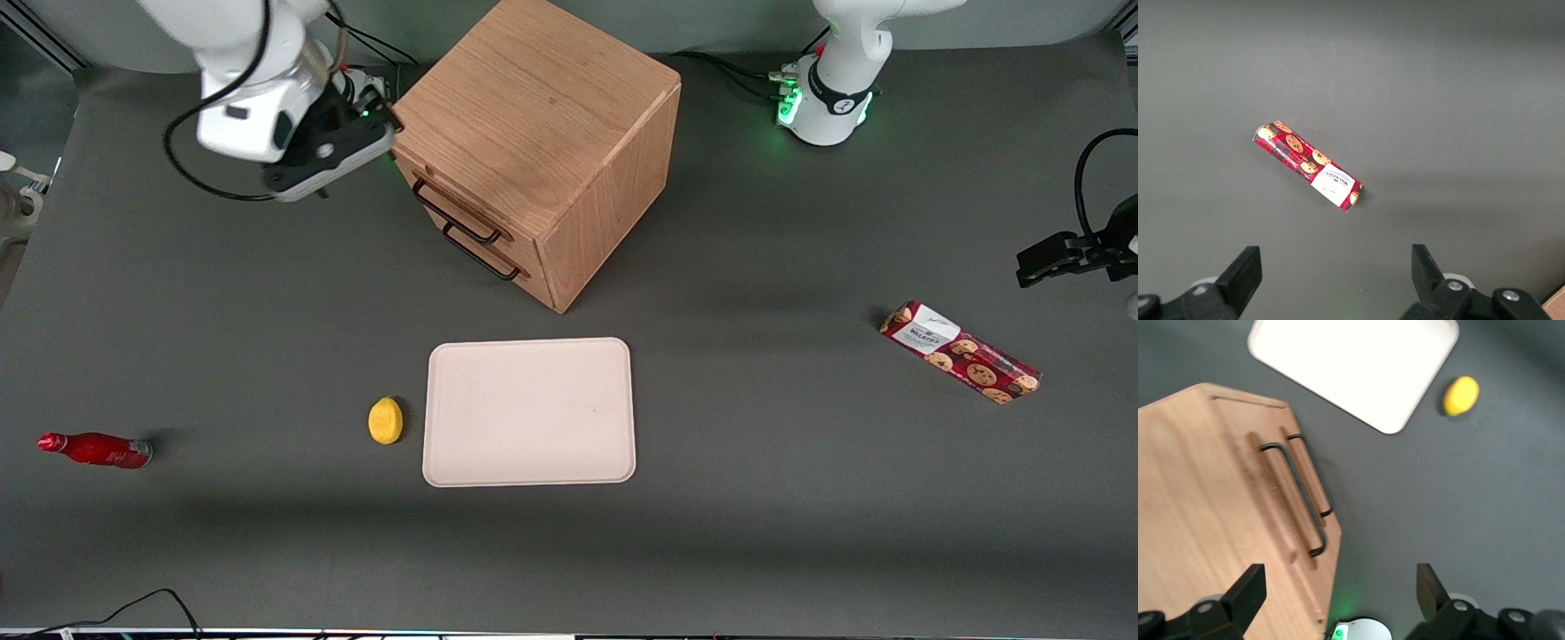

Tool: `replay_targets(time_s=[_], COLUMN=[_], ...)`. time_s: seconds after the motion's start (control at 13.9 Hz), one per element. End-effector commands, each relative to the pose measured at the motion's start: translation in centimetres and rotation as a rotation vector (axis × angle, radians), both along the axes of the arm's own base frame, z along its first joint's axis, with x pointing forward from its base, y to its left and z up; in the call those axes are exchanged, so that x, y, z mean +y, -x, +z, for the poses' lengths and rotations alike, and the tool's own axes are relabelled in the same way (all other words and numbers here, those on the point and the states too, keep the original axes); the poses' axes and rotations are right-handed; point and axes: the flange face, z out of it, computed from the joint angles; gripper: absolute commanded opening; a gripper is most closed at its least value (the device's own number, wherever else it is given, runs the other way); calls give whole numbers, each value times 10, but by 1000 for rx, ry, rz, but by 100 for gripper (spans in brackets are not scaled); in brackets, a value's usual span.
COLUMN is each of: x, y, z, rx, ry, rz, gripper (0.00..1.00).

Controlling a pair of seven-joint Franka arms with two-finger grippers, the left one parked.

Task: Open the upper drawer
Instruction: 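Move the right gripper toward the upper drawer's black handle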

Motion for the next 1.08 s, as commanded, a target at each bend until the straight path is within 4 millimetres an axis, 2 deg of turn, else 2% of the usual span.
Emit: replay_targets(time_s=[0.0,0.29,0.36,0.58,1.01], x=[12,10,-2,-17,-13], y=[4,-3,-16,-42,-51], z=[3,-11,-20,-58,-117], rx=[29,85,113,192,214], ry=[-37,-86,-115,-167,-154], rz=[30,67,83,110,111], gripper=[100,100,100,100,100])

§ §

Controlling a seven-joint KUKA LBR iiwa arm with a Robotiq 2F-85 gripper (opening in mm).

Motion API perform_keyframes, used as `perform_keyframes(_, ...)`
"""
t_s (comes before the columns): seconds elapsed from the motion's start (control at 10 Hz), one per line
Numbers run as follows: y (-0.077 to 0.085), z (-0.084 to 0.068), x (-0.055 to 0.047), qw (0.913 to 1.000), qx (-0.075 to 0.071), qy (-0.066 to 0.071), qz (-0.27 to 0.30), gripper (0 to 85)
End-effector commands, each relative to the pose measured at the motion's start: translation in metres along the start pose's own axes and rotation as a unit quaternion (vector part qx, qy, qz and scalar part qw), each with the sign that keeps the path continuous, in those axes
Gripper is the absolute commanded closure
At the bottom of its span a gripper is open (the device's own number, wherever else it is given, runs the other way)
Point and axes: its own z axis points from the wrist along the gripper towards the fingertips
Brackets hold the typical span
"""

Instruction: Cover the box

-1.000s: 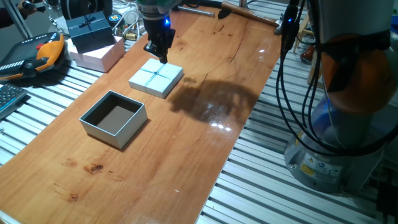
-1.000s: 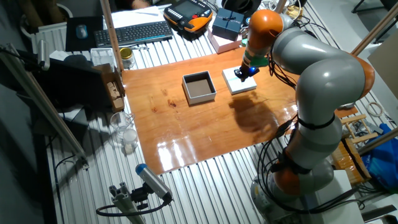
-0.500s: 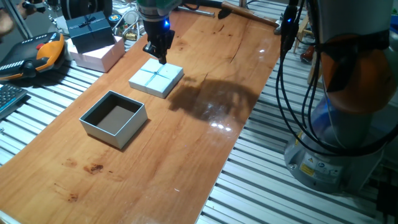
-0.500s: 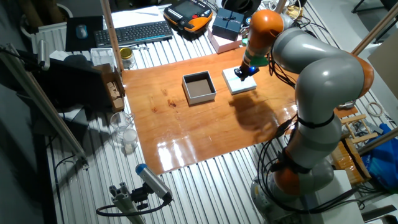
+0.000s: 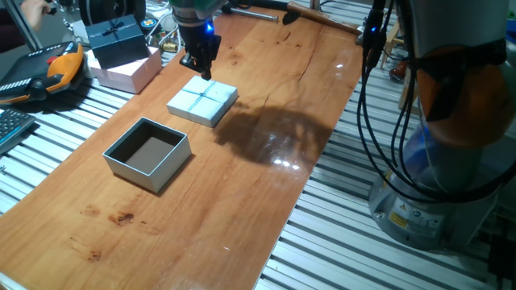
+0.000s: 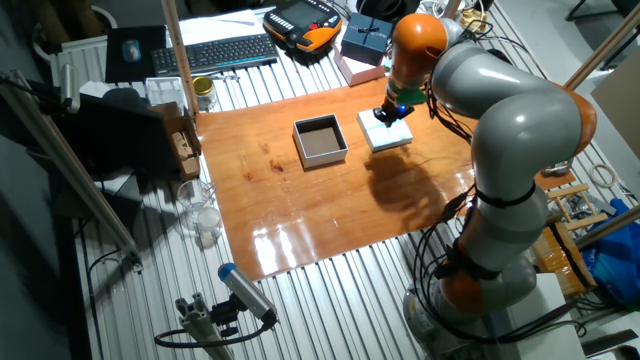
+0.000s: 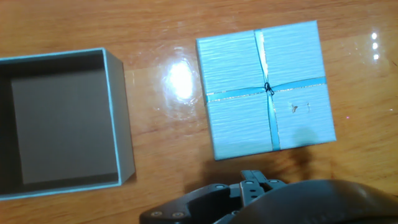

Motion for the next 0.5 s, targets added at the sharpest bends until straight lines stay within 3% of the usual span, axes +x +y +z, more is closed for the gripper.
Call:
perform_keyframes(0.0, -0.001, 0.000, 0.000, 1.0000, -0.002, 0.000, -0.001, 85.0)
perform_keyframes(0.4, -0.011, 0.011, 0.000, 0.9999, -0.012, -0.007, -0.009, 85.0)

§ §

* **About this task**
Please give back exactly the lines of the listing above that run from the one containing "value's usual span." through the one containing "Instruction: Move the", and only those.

* **Result**
Tool: `replay_targets(time_s=[_], COLUMN=[_], ...)`. time_s: seconds after the motion's start (control at 13.9 Hz), one per element. End-effector commands, each relative to the pose measured at the motion's start: translation in centimetres and rotation as a rotation vector (axis × angle, radians), both along the axes of the arm's own base frame, z along its first joint's axis, with x pointing forward from its base, y to its left and z up; in the call those axes are exchanged, so that x, y, z mean +y, -x, +z, for the poses' lengths and rotations alike, and the tool's own axes are relabelled in the same way (all other words and numbers here, those on the point and the states too, keep the original axes); the poses' axes and rotations are right-handed; point and axes: the flange face, z out of it, computed from the joint angles; gripper: absolute commanded opening; a gripper is most closed at its least value (the device's own number, wherever else it is given, runs the other way); calls give whole numbers, each value times 10, but by 1000 for rx, ry, rz, but by 100 for gripper (spans in brackets are not scaled); in brackets, a value's usual span.
COLUMN is each of: x, y, z, rx, ry, rz, gripper (0.00..1.00).

Controlling a pair of seven-joint Franka arms with two-finger grippers, the left one parked.

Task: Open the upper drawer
Instruction: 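Move the right gripper toward the upper drawer's black handle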

This output has been written out in full.